97年,我以全镇第一考上军校。
体检室的白炽灯管嗡嗡响。女医生让我脱裤子时,指尖攥着笔,笔尖在表格上戳出三个小坑。她低头写“身高178”,笔尖顿住了——我迷彩裤膝盖处磨出个洞,洗得发白的秋裤露出来,像矿井巷道里漏出的光。她没抬头,声音闷在口罩里:“转过去。”我转身时,听见她笔帽磕在桌沿的声响。
录取通知书到的那天,村口小卖部的座机响了三次。母亲接完电话,从铁皮饼干盒里摸出存折,对着光看了很久。晚饭桌上,父亲把工资条折了又折,压在搪瓷缸底下。那晚他破天荒抽了两根烟,烟雾里咳嗽了三声——后来我才知道,那周他刚调去井下设备检修组,每天要多走四里路。
开学前夜,父亲凌晨三点推门进来。他递给我一个牛皮纸信封,信封角上印着“矿灯房”的蓝章。里面是三千一百二十块,五块十块的票子,最外面那张百元钞背面粘着透明胶,胶带下能看见“预支工资”的铅笔字。他走时,鞋底在门槛上蹭了一下,煤灰落在水泥地上,像撒了把碎芝麻。
军校四年,我收到过母亲用旧作业本纸写的信。信纸背面有她算电费的竖式,正面写着:“你爸升了副队长,每月多八十块补助。”后来我才从老乡嘴里听说,那个“副队长”是顶替了透水事故里遇难的工友。父亲没在信里提过——他连矿上发的工伤赔偿金都存进了那个铁盒。
毕业授衔那天傍晚,我站在哨位上,看见北疆的落日把戈壁染成铁锈色。从口袋里摸出父亲的照片——他站在矿工光荣榜前,工装洗得发白,手里捧着的奖状边缘卷了角。那天下哨后,我写了第一封夹着汇款单的信。附言栏里只有六个字:“买双新胶靴。”
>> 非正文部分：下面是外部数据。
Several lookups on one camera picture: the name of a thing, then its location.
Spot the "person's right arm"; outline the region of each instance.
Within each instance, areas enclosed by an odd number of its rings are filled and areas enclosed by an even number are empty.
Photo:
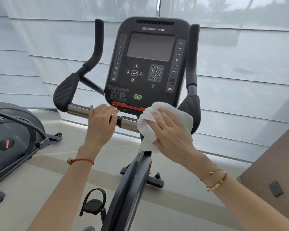
[[[223,171],[205,154],[196,150],[181,124],[169,112],[153,115],[148,121],[158,139],[155,145],[161,153],[194,173],[210,188],[224,177]],[[289,220],[272,206],[227,175],[225,181],[212,191],[229,208],[246,231],[289,231]]]

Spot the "red string bracelet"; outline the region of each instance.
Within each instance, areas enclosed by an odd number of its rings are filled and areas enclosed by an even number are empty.
[[[93,160],[91,160],[91,159],[86,159],[86,158],[82,158],[82,159],[68,158],[66,162],[67,162],[68,164],[72,164],[73,162],[78,161],[78,160],[86,160],[86,161],[91,162],[92,165],[94,165],[94,161],[93,161]]]

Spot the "white towel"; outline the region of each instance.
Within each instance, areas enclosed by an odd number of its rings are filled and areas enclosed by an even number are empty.
[[[191,140],[193,141],[192,135],[190,134],[194,123],[193,117],[186,112],[176,109],[168,103],[155,102],[152,104],[151,107],[146,108],[146,110],[140,115],[139,119],[137,120],[138,130],[144,137],[140,144],[139,151],[158,151],[158,148],[153,144],[153,142],[157,140],[157,136],[152,130],[152,128],[149,126],[149,124],[145,121],[149,120],[156,122],[154,117],[152,116],[152,113],[161,115],[158,109],[172,113],[181,123],[181,125],[184,127]]]

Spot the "silver handlebar sensor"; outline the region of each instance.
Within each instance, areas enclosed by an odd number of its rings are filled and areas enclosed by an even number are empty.
[[[90,112],[90,108],[86,108],[86,107],[79,107],[79,106],[75,106],[72,104],[70,104],[67,107],[67,113],[78,116],[78,117],[82,117],[82,118],[88,119],[89,112]],[[137,121],[126,119],[124,117],[118,117],[117,125],[122,129],[139,133],[138,128],[137,128]]]

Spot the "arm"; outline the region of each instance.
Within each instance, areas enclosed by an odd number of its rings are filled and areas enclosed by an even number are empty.
[[[203,178],[208,187],[214,186],[224,177],[224,172],[216,171],[207,176],[218,166],[194,148],[192,140],[171,113],[161,110],[160,113],[162,116],[153,115],[156,123],[148,121],[158,137],[155,145],[166,157]],[[246,231],[289,231],[286,217],[229,175],[213,193],[232,211]]]
[[[110,140],[115,131],[117,112],[114,107],[100,105],[93,113],[93,106],[91,106],[85,143],[79,148],[76,159],[95,160],[100,149]],[[75,161],[27,231],[71,230],[91,168],[92,163],[89,161]]]

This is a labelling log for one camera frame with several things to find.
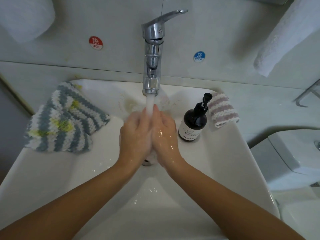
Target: cloth
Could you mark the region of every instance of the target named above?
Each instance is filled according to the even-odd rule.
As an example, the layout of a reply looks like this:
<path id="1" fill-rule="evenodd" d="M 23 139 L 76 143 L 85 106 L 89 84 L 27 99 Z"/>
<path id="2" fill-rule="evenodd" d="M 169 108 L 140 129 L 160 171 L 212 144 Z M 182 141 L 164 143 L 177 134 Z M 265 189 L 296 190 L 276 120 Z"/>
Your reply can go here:
<path id="1" fill-rule="evenodd" d="M 86 99 L 76 85 L 62 82 L 32 116 L 25 147 L 41 152 L 85 152 L 92 148 L 90 135 L 109 121 L 109 115 Z"/>
<path id="2" fill-rule="evenodd" d="M 294 0 L 258 52 L 253 66 L 267 77 L 293 47 L 320 28 L 320 0 Z"/>
<path id="3" fill-rule="evenodd" d="M 52 0 L 0 0 L 0 24 L 18 43 L 37 38 L 54 19 Z"/>
<path id="4" fill-rule="evenodd" d="M 222 92 L 212 93 L 212 99 L 208 103 L 209 114 L 214 125 L 220 128 L 230 121 L 239 121 L 239 115 L 230 104 L 229 98 Z"/>

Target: white sink
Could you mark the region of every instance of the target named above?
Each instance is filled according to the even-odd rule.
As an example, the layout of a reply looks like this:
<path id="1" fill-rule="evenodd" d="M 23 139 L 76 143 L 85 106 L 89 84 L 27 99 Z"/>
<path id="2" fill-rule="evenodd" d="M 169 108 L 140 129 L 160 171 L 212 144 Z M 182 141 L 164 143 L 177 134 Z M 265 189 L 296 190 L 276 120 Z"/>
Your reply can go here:
<path id="1" fill-rule="evenodd" d="M 0 229 L 111 167 L 119 154 L 123 120 L 142 110 L 142 84 L 75 80 L 111 121 L 93 134 L 84 154 L 23 149 L 0 186 Z M 184 113 L 208 89 L 161 85 L 155 99 L 179 127 Z M 194 142 L 179 138 L 185 160 L 206 175 L 279 217 L 266 182 L 237 125 L 214 127 L 210 117 Z M 224 239 L 218 226 L 160 165 L 141 166 L 131 181 L 76 235 L 75 239 Z"/>

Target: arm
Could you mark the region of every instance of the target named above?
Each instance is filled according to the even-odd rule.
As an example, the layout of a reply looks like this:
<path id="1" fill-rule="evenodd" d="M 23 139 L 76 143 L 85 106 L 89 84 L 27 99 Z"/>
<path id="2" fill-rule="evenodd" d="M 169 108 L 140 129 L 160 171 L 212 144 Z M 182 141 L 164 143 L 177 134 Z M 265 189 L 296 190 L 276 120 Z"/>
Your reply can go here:
<path id="1" fill-rule="evenodd" d="M 72 239 L 134 175 L 151 150 L 149 117 L 133 113 L 120 133 L 118 161 L 0 231 L 0 239 Z"/>
<path id="2" fill-rule="evenodd" d="M 152 123 L 159 163 L 229 239 L 304 240 L 274 215 L 189 165 L 180 155 L 171 117 L 155 108 Z"/>

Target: wall
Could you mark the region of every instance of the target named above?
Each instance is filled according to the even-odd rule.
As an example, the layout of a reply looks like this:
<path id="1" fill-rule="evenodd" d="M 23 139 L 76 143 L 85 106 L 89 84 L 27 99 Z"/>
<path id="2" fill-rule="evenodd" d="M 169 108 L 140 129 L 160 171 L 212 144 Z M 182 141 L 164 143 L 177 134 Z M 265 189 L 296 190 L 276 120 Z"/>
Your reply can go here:
<path id="1" fill-rule="evenodd" d="M 0 83 L 0 184 L 23 148 L 30 115 Z"/>
<path id="2" fill-rule="evenodd" d="M 0 60 L 46 65 L 0 65 L 3 78 L 35 110 L 62 80 L 142 81 L 140 25 L 161 13 L 189 8 L 187 14 L 165 25 L 162 83 L 223 89 L 242 116 L 239 127 L 248 142 L 254 138 L 257 142 L 276 130 L 320 127 L 319 101 L 313 95 L 306 101 L 310 108 L 301 110 L 292 103 L 319 79 L 320 32 L 286 54 L 268 78 L 253 69 L 259 47 L 290 2 L 284 6 L 247 0 L 53 2 L 56 21 L 34 41 L 17 44 L 0 27 Z M 91 48 L 90 36 L 102 39 L 102 50 Z M 197 51 L 206 53 L 201 63 L 193 61 Z"/>

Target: pump dispenser
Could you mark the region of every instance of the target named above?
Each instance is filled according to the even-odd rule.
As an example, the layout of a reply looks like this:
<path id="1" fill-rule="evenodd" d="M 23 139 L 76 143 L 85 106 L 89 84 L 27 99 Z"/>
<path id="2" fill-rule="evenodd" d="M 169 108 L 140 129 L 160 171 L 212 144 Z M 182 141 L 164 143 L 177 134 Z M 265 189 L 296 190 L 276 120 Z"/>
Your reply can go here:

三年后探亲,父亲正在巷口修三轮车。他蹲在地上,虎口有道疤,新肉粉红,像被煤矸石划开的。我递过去的新空调发票,他看了两遍,折起来塞进工具箱:“旧电扇还能吹,你妈怕冷。”吃饭时他倒了酒,还是沱牌,现在卖十二块。碰杯时我注意到他右手无名指缺了一截——他说是换液压支架时挤掉的,“矿上报了工伤,赔了七千二。”
那晚我蹲在阳台抽烟,看见父亲正用棉纱擦那台旧电扇。他拆下扇叶,把电机缝隙里的灰用牙签挑出来,动作慢得像在修复一件瓷器。月光照在他花白的鬓角上,我忽然想起体检时女医生说的“安分一点”——原来她是指我的心跳。那时每分钟七十六下;现在隔着玻璃,我数着父亲擦电扇的动作,一下,两下,三下,慢得像井下的水滴。
离家前,我悄悄在工具箱里塞了张字条:“电扇该换了。”回部队后,母亲在电话里说,父亲对着那张字条看了半天,然后去五金店买了PVC管,把新空调的排水管接到了雨水沟里。“你爸说,”母亲顿了顿,“滴水声吵得他睡不着觉。”
去年除夕,父亲从衣柜底层翻出个搪瓷缸。缸底印着“矿务局1985年先进生产者”,里面是我寄过的所有汇款单——三十七张,按时间排得整整齐齐。最上面那张附言写着:“给妈买件羽绒服。”下面压着存折,余额栏印着:十一万三千四百零九块七毛二。“给你攒的,”他把存折推过来时,手指在“七毛二”上停了一下,“买房也好,做点小生意也罢。”
零点钟响,父亲去阳台看新装的空调。雪花落在他肩头,他伸手试了试外机的风叶,那动作轻得像在碰什么易碎的东西。我忽然想起那个牛皮纸信封,想起井下的煤尘味,想起他鞋底蹭在门槛上的煤灰——它们都攒在铁盒里,像他攒下的每一分钱,沉默而沉重。
父亲这辈子只说过一句软话。去年中秋,他喝多了,对着空调外机说:“要是你妈还在,就好了。”母亲走了三年,他一直住在老屋里,把空调排水管接得那么仔细,是怕滴水声惊扰了谁呢?